■ The task ■
Find each line below where the word "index" occurs, and copy it.
═══ Data excerpt
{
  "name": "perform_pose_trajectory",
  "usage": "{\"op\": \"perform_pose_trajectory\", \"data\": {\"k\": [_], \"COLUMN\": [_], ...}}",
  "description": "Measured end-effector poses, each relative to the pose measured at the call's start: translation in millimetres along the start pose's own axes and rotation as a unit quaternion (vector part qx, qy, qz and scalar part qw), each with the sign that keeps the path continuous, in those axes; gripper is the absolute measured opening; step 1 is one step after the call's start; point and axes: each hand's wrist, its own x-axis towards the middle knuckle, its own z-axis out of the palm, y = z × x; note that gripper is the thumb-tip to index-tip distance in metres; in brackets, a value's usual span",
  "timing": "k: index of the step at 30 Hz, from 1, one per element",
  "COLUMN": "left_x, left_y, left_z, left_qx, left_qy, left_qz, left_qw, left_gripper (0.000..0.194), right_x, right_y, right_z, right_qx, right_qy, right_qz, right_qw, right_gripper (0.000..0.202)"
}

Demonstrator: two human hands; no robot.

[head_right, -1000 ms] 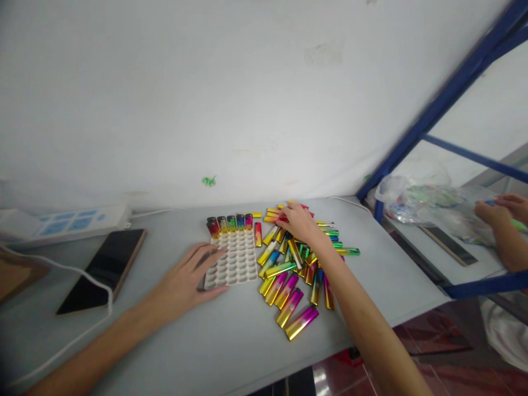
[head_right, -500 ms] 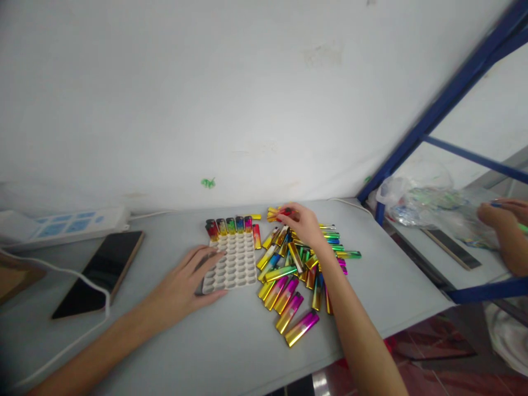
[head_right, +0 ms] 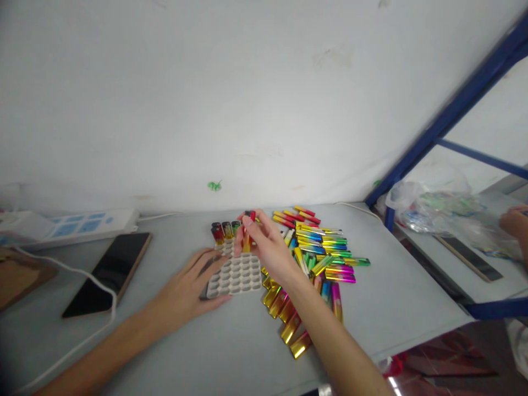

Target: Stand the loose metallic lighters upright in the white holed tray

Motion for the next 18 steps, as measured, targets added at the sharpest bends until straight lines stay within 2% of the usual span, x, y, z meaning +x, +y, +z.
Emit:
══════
■ Response box ■
  "description": "Measured end-effector poses, each relative to the pose measured at the call's start: translation in millimetres along the start pose's own axes and rotation as a unit quaternion (vector part qx, qy, qz and scalar part qw), each with the sign that keeps the path continuous, in those axes; gripper is the absolute measured opening; step 1 is one step after the call's start; point and axes: each hand's wrist, its own x-axis towards the middle knuckle, its own z-axis out of the palm, y = z × x; note that gripper is the thumb-tip to index-tip distance in metres; in brackets, a value's usual span",
  "timing": "k: index of the step at 30 Hz, from 1, one per element",

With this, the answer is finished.